Aim of the task: Write out the data word for word and drop any picture you find.

Raw data:

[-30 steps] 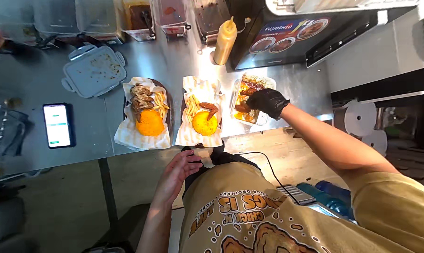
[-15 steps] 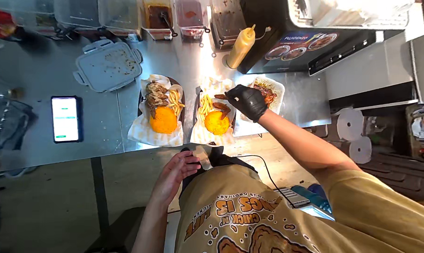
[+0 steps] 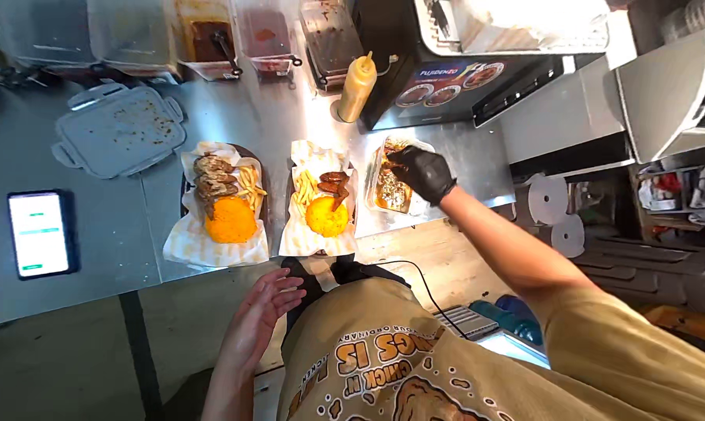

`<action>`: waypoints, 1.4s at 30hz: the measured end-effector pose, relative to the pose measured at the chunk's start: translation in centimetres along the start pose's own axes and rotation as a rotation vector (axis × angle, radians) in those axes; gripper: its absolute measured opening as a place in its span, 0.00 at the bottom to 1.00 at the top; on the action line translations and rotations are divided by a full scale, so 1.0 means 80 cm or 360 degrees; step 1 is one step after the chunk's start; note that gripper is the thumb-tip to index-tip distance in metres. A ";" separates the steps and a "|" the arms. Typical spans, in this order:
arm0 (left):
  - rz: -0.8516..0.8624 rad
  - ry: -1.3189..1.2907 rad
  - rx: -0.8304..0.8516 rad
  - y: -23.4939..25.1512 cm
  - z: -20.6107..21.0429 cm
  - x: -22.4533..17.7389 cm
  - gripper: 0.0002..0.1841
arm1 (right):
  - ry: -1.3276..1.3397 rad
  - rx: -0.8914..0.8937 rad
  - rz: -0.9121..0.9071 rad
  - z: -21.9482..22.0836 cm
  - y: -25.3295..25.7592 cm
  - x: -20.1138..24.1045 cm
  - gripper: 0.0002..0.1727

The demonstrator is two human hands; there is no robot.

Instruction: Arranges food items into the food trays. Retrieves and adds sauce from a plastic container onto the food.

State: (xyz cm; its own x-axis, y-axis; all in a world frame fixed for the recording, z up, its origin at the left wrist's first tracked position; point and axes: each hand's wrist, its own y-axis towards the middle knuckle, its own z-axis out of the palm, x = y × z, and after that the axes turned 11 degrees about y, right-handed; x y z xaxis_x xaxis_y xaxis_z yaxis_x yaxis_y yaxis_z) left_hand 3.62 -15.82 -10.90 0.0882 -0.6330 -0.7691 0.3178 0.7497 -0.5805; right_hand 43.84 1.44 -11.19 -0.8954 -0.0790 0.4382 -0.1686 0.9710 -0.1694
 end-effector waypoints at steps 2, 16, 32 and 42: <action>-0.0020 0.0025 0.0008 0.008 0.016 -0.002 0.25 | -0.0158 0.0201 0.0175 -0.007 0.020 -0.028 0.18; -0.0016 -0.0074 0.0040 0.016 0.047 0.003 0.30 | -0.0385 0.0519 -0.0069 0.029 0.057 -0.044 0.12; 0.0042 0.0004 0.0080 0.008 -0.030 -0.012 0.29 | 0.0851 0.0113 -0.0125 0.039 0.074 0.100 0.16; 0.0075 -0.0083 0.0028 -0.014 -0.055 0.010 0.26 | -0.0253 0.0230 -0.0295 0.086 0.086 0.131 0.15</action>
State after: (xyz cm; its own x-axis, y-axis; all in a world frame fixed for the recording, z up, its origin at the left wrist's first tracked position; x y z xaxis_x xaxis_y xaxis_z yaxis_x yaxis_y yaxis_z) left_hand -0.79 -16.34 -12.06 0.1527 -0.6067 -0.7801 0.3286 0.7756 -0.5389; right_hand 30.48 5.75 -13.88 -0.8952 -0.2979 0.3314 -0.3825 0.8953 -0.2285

Response to the task:
[-30 steps] 
[-15 steps] 
[+0 steps] 

`<action>`: waypoints, 1.4s at 30hz: the measured end-effector pose, relative to the pose measured at the chunk's start: translation in centimetres along the start pose's own axes and rotation as a rotation vector (axis × angle, radians) in those axes; gripper: its absolute measured opening as a place in its span, 0.00 at the bottom to 1.00 at the top; on the action line translations and rotations are divided by a full scale, so 1.0 means 80 cm or 360 degrees; step 1 is one step after the chunk's start; note that gripper is the thumb-tip to index-tip distance in metres. A ";" separates the steps and a "|" the arms. Typical spans, in this order:
arm0 (left):
  - rz: -0.8516..0.8624 rad
  - ry: -1.3189..1.2907 rad
  - rx: -0.8304..0.8516 rad
  - y: -23.4939..25.1512 cm
  - z: -20.6107..21.0429 cm
  - x: -22.4533..17.7389 cm
  - gripper: 0.0002..0.1841
arm1 (right):
  - ry: -1.3276..1.3397 rad
  - rx: -0.8914..0.8937 rad
  - rz: -0.9121..0.9071 rad
  - z: -21.9482..22.0836 cm
  - y: -25.3295..25.7592 cm
  - x: -20.1138..24.1045 cm
  - gripper: 0.0002..0.1727

The demonstrator is two human hands; there is no robot.

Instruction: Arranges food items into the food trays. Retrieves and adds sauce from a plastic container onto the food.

State: (xyz cm; its own x-axis, y-axis; all in a world frame fixed for the recording, z up, its origin at the left wrist's first tracked position; point and axes: each hand's wrist, its own y-axis towards the middle knuckle, its own z-axis out of the palm, x = y × z, and after that the axes turned 11 degrees about y, right-handed; x y z xaxis_x xaxis_y xaxis_z yaxis_x yaxis_y yaxis_z) left_hand 3.62 -15.82 -10.90 0.0882 -0.6330 -0.7691 0.3178 0.7497 -0.5805; right_hand 43.84 1.44 -11.19 -0.8954 -0.0790 0.4382 -0.1686 0.9710 -0.1694
 end-effector waypoints at steps 2, 16, 32 and 42: <action>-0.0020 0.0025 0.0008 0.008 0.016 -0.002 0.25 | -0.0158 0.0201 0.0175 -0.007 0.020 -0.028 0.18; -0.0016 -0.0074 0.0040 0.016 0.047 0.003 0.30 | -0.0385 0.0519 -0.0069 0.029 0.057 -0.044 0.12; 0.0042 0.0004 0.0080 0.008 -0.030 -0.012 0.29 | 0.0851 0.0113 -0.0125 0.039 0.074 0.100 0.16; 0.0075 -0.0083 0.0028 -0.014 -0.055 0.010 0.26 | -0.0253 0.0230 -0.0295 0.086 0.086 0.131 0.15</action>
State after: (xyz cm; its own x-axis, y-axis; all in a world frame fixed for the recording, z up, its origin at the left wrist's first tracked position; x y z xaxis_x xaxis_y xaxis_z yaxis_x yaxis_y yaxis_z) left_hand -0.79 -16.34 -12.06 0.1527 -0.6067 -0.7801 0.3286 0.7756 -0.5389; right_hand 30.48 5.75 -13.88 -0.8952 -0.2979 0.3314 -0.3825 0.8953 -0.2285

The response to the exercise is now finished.